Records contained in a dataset
================================

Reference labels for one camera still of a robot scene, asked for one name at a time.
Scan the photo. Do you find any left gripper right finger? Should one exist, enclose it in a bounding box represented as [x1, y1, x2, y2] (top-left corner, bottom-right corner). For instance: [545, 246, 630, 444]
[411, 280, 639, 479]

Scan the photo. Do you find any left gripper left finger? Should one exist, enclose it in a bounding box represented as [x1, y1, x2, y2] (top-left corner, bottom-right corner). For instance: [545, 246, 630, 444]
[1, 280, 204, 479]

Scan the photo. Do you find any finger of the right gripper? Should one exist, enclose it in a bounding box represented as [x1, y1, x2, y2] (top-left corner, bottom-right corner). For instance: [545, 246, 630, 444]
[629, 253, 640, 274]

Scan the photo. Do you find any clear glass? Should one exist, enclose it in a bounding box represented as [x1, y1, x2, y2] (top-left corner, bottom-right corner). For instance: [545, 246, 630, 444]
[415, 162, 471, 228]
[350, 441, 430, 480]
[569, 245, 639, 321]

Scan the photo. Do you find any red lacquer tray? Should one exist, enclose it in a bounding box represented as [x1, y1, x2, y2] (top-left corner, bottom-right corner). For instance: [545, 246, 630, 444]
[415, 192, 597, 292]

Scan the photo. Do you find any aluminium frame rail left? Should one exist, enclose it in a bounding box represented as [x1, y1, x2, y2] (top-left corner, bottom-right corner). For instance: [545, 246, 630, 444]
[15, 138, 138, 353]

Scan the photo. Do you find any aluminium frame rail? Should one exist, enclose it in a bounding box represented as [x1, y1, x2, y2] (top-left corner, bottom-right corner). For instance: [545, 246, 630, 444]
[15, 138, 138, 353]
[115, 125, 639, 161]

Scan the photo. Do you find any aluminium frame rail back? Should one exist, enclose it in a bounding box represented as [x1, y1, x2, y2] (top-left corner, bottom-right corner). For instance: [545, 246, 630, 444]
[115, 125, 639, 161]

================================

§ Problem to work on: An exact copy of the data, with every line intact, is the required answer.

§ Problem solution:
Reference labels for one camera still of a robot scene, asked for one name at a time.
Scan the photo. Do you find any left gripper right finger? Should one exist, enclose it in a bounding box represented as [x1, y1, x2, y2] (top-left corner, bottom-right corner). For instance: [545, 246, 630, 444]
[411, 280, 639, 479]

Scan the photo. Do you find any left gripper left finger? Should one exist, enclose it in a bounding box represented as [x1, y1, x2, y2] (top-left corner, bottom-right corner). For instance: [545, 246, 630, 444]
[1, 280, 204, 479]

Scan the photo. Do you find any finger of the right gripper? Should one exist, enclose it in a bounding box represented as [x1, y1, x2, y2] (top-left corner, bottom-right corner). For instance: [545, 246, 630, 444]
[629, 253, 640, 274]

Scan the photo. Do you find any clear glass? Should one exist, enclose it in a bounding box represented as [x1, y1, x2, y2] (top-left corner, bottom-right corner). For instance: [545, 246, 630, 444]
[415, 162, 471, 228]
[350, 441, 430, 480]
[569, 245, 639, 321]

Scan the photo. Do you find any red lacquer tray? Should one exist, enclose it in a bounding box represented as [x1, y1, x2, y2] (top-left corner, bottom-right corner). For instance: [545, 246, 630, 444]
[415, 192, 597, 292]

Scan the photo. Do you find any aluminium frame rail left? Should one exist, enclose it in a bounding box represented as [x1, y1, x2, y2] (top-left corner, bottom-right corner). For instance: [545, 246, 630, 444]
[15, 138, 138, 353]

Scan the photo. Do you find any aluminium frame rail? Should one exist, enclose it in a bounding box represented as [x1, y1, x2, y2] (top-left corner, bottom-right corner). For instance: [545, 246, 630, 444]
[15, 138, 138, 353]
[115, 125, 639, 161]

Scan the photo. Do you find any aluminium frame rail back? Should one exist, enclose it in a bounding box represented as [x1, y1, x2, y2] (top-left corner, bottom-right corner). For instance: [545, 246, 630, 444]
[115, 125, 639, 161]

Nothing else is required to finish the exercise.